SCP focuses on making investments in a range of healthcare businesses, generally with
headquarters or base of operations in North America. SCP has direct experience in the following
areas, but not limited to:
Specialty Infusion
Physical Therapy
Diagnostics
Urgent Care
Healthcare Staffing
Veterinary Service Organizations
Dental Service Organizations
Surgical Products
Wound Care Products
Medical Devices
Autism Therapy
Opioid Addiction Centers
Concierge Medicine Consulting
Ophthalmology
Third Party Administration
Utilizing the private equity and direct management experience among SCP’s investment team,
SCP has developed its disciplined investment approach:
Identify a niche within the healthcare industry that it believes is a long term growth sector
Perform detailed due diligence led by senior investment professionals
Recruit industry experts to help evaluate the opportunities and who may manage the
business
Supplement the current team and business processes with business development,
management expertise, industry focused metrics, robust financial reporting tools, and
capital for growth initiatives and add-on acquisitions
SCP typically focuses on making investments with the following characteristics (more specifics
on the focus of each fund can be found in each respective fund’s governing documents):
Lower middle market and middle market healthcare companies
Revenues generally between $5 and $100 million at investment
Identifiable and achievable improvement and/or growth opportunities
Strong incumbent key managers preferred but not required
Control equity investments generally between $10 million and $40 million, but may have
equity investments of substantially more than $40 million in certain situations
SCP has an Investment Committee comprised of Justin Ishbia, Ryan Kelley, Don Pierce, Mike
Cooper, and John Hennegan.

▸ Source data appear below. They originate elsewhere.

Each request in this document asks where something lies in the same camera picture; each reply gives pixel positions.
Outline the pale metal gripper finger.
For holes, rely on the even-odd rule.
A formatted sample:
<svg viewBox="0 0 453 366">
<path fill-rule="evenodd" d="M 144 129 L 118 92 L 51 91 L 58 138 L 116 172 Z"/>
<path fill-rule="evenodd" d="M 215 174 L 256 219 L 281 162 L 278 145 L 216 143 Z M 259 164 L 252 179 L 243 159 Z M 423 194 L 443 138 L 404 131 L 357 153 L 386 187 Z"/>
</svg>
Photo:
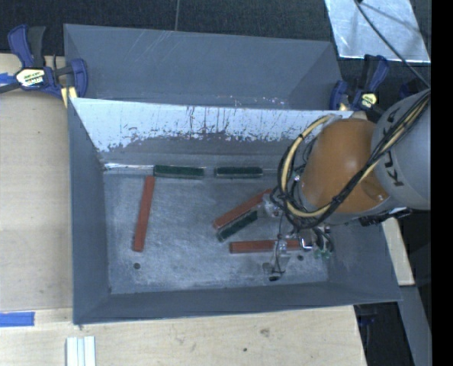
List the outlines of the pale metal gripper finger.
<svg viewBox="0 0 453 366">
<path fill-rule="evenodd" d="M 277 281 L 282 278 L 287 270 L 291 256 L 288 253 L 288 242 L 278 240 L 275 243 L 272 257 L 268 262 L 267 275 L 270 281 Z"/>
<path fill-rule="evenodd" d="M 269 197 L 262 199 L 262 216 L 266 218 L 278 219 L 282 216 L 282 209 Z"/>
</svg>

The Investment Committee for SCP Fund I and SCP Fund I-A
include the five previously mentioned individuals as well as James Forest. All portfolio company
investments are subject to Investment Committee approval in accordance with each Fund’s limited
partnership agreement.
Risks
All investing involves a risk of loss that the Funds and its partners should be prepared to bear. SCP
cannot give any guarantee that it will achieve a Fund’s investment objectives or that the Funds will
receive a return on their investments. The past performance of investment strategies such as those
implemented by SCP is not indicative of their future results. Investors should ultimately refer to
their Fund's respective offering documents for detailed risk disclosures that specifically address
risks of each Fund’s investment strategies, methods of analysis, and/or particular types of
investments recommended. The strategies, methods of analysis and material risks applicable to an
investment in the SPVs is unique and pertains to the acquisition, growth, and sale of a single
portfolio company. Below is a summary of potentially material risks for each significant SCP
investment strategy used, the methods of analysis used, and/or the particular type of investment
recommended.
Business Risks – The Funds’ investment portfolio may consist primarily of securities issued
by privately held companies, and operating results in a specified period will be difficult to
predict. Such investments involve a high degree of business and financial risk that can
result in substantial losses.
Investment in Junior Securities – The securities in which the Funds will invest may be
among the most junior in a portfolio company’s capital structure and, thus, subject to the
greatest risk of loss. Generally, there will be no collateral to protect the Fund’s investment
once made.
Concentration of Investments – The Funds will participate in a limited number of
investments and intends to make most of its investments in one industry or one industry
segment. As a result, the Fund’s investment portfolio could become highly concentrated,
and the performance of a few holdings or of a particular industry may substantially affect
its aggregate return.
General Risks of Investments in Healthcare Companies – While investments in healthcare
companies offer the opportunity for significant gains, such investments also involve a high
degree of business and financial risk and can result in substantial or total loss. Healthcare
companies may face intense competition, including competition from companies with
greater financial resources, more extensive research and development, sales and marketing,
customer services and support and other capabilities and a larger number of qualified
managerial and technical personnel. Companies in which the Fund invests could deteriorate
as a result of, among other factors, an adverse development in their business, a change in
the competitive environment, or an economic downturn. The Funds portfolio companies
may operate at a loss or with substantial variations in operating results from period to
period, and many will need substantial additional capital to support development activities
or expansion, to achieve or maintain a competitive position, and/or to expand or develop
management resources.
Healthcare Reform – Healthcare reform continues to be a significant factor in the
profitability of companies in which the Fund may invest. The efforts to reform the
healthcare delivery system in the United States and Europe has resulted in increased
pressure on healthcare providers and other participants in the healthcare industry to reduce
costs. These competitive forces place constraints on the levels of overall pricing, and thus
could have a material adverse effect on profit margins for the companies in which the Funds
invest.
Healthcare Regulation and Reimbursement – Various segments of the healthcare industry
are (or may become) (i) highly regulated at both the federal and state levels in the United
States and internationally, (ii) subject to frequent regulatory change and (iii) dependent
upon various government or private insurance reimbursement programs. While the Fund
intends to make investments in companies that comply with relevant laws and regulations,
certain aspects of their operations may not have been subject to judicial or regulatory
interpretation. An adverse review or determination by any one of such authorities, or an
adverse change in the regulatory requirements or reimbursement programs, could have a
material adverse effect on the operations and/or financial performance of the companies in
which the Fund invests. Recent legislative changes, including the passage of the U.S.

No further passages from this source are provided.